待望の改訂 成熟した『考える整形外科学』
書評者: 吉川 秀樹 (阪大大学院教授・整形外科学)
 『標準整形外科学』の初版が出版されたのは,昭和54年である。同年,医学部を卒業し,整形外科に入局した当時,医学部学生,研修医向けの詳細かつ明解な整形外科テキストブックは,ほとんど出版されていなかった。同期で入局した整形外科研修医が全員,本書を携帯していたのを記憶している。以後,医学部学生,整形外科研修医,理学療法士など運動器にかかわる多くの方に読み継がれてきている。この間,整形外学は急速な進歩を遂げ,それに伴い,本書も改訂を重ね,このたび,待望の改訂第10版が出版された。
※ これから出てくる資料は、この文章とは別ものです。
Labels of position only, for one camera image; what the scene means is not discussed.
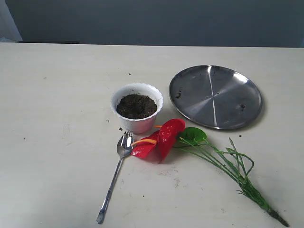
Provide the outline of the artificial red anthurium plant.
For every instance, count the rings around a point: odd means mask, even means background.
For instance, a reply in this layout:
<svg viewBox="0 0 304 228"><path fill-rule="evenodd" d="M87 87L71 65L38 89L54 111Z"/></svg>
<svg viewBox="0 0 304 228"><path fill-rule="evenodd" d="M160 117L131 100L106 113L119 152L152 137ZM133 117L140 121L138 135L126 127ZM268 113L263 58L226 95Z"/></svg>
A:
<svg viewBox="0 0 304 228"><path fill-rule="evenodd" d="M246 154L238 152L233 141L230 142L231 147L222 151L212 144L202 129L186 127L185 121L182 119L170 119L156 128L157 131L150 136L132 143L131 154L133 156L146 159L151 152L156 152L162 162L173 148L198 156L226 173L236 182L240 187L238 192L241 195L256 203L283 226L287 228L290 226L255 188L249 179L249 174L255 164L254 160Z"/></svg>

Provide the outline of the silver metal spork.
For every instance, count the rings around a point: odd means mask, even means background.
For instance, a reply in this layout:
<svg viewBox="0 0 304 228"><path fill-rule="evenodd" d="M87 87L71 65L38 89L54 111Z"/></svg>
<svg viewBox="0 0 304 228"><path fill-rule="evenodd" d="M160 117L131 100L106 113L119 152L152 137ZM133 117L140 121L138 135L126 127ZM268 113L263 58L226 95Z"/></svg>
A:
<svg viewBox="0 0 304 228"><path fill-rule="evenodd" d="M132 132L124 132L122 137L119 139L119 141L117 143L116 151L117 151L117 154L119 155L119 161L118 161L118 164L116 166L115 173L114 173L114 176L112 178L109 190L106 194L106 197L105 197L105 199L103 201L103 204L100 208L100 211L97 215L97 218L96 218L96 223L97 224L102 224L104 219L105 219L107 208L108 208L112 193L114 191L114 186L115 186L115 183L116 183L121 165L122 165L124 159L126 157L128 157L129 155L131 155L131 151L133 149L133 146L131 146L131 144L133 142L134 142L133 133Z"/></svg>

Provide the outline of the white scalloped flower pot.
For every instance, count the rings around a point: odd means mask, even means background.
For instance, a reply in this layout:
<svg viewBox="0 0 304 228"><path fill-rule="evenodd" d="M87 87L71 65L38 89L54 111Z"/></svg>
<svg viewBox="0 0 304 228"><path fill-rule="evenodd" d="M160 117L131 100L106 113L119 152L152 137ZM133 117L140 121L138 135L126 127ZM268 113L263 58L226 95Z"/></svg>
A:
<svg viewBox="0 0 304 228"><path fill-rule="evenodd" d="M121 116L117 112L117 106L124 96L127 95L145 95L150 97L157 105L157 110L152 115L143 119L129 119ZM126 131L133 132L134 134L141 134L149 131L155 122L157 114L161 111L163 107L163 97L161 92L154 86L145 83L131 83L126 84L120 89L118 89L111 96L111 110L120 118L122 127Z"/></svg>

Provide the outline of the round stainless steel plate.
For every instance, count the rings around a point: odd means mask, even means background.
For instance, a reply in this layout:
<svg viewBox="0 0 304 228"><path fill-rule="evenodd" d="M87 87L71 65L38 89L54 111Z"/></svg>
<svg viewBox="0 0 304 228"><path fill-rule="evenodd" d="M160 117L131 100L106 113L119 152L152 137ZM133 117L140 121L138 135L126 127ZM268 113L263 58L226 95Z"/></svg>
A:
<svg viewBox="0 0 304 228"><path fill-rule="evenodd" d="M185 118L211 129L245 127L258 118L263 107L258 87L223 66L199 65L180 71L170 82L169 96Z"/></svg>

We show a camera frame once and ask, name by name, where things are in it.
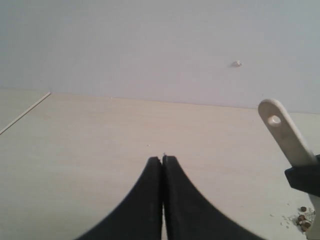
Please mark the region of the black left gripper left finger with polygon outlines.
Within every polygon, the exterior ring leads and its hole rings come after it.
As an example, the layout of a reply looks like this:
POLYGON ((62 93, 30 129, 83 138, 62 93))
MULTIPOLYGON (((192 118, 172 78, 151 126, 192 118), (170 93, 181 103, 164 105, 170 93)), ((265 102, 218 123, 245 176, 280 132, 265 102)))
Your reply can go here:
POLYGON ((126 197, 79 240, 160 240, 163 226, 162 164, 150 157, 126 197))

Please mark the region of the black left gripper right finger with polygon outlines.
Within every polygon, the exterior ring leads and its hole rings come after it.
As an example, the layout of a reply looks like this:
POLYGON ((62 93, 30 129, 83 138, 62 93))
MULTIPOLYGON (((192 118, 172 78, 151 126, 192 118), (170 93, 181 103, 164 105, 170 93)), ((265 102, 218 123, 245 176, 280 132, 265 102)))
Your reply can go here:
POLYGON ((261 240, 214 207, 175 156, 162 158, 163 206, 169 240, 261 240))

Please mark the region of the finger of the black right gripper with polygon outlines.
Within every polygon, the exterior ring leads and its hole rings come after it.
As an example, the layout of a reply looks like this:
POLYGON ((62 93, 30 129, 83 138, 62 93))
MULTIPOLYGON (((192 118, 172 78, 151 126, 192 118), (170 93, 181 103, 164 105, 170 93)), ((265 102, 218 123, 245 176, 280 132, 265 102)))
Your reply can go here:
POLYGON ((294 166, 284 171, 285 177, 291 188, 320 196, 320 155, 316 155, 317 164, 294 166))
主な改訂は,重複記載の削除,参照頁の添付,用語の統一,略語一覧や索引の充実がなされたことである。具体的には,「診療の手引き」「疾患一覧表」「各論各章の機能解剖」「Side Memo」「参照頁・関連頁」「別冊付録」「カラー写真・着色図」の各項目の見直し,補充がなされ,最新の知見を盛り込み,かつ,初心者にも見やすい教科書に成熟している。第1版からの本書のキャッチフレーズである『考える整形外科学』をベースに,現代的にビジュアル感覚を重視し,カラー図,カラー写真をふんだんに盛り込んだ内容になっている。中でも,「別冊付録:運動器疾患の診察のポイント(OSCE対応)」は,特筆すべき内容になっている。第9版では,「別冊付録:整形外科,臨床実習の手引き」が添付されていたが,図・写真がなく,細かい文字の文章が箇条書きに列記されている内容であったため,実用的ではない印象があった。今回の第10版では,1.運動器診察の実際,2.主訴,主症状から想定すべき疾患一覧表,3.局所診察,4.身体計測,5.関節炎の診察,6.皮膚感覚帯,7.歩容の観察,8.皮膚の観察,9.関節弛緩,10.関節運動の表現,11.筋力の判定基準,12.総合機能のチェック,13.救急,外傷診療のキーワードの13項目からなっており,いずれもカラー図表,カラー写真を多く取り入れた内容で,本別冊のみを白衣のポケットに入れていても,日常の外来診察,ベッドサイドでの整形外科臨床に大変有用である。医学部学生,整形外科研修医に広く活用されるものと思う。一方,『標準整形外科学』は,日本整形外科学会専門医試験の受験者のためには必読の書である。実際には,専門医試験委員会での問題作成に当たり,本書を参照し,語彙の確認や問題の妥当性を確認している。また,多くの日本整形外科学会代議員が本書を参考に,新規問題を作成しており,今後もこの傾向は継続するものと考える。本書は,専門医として備えるべき知識と考え方を示しているとともに,専門医有資格者の知識の整理やさらなる研鑽にも有用であると考える。近年,日進月歩に変化する整形外科学の情報収集に効果的かつ効率的な教科書であり,全国の整形外科教室,整形外科研修施設の収蔵図書として薦めたい。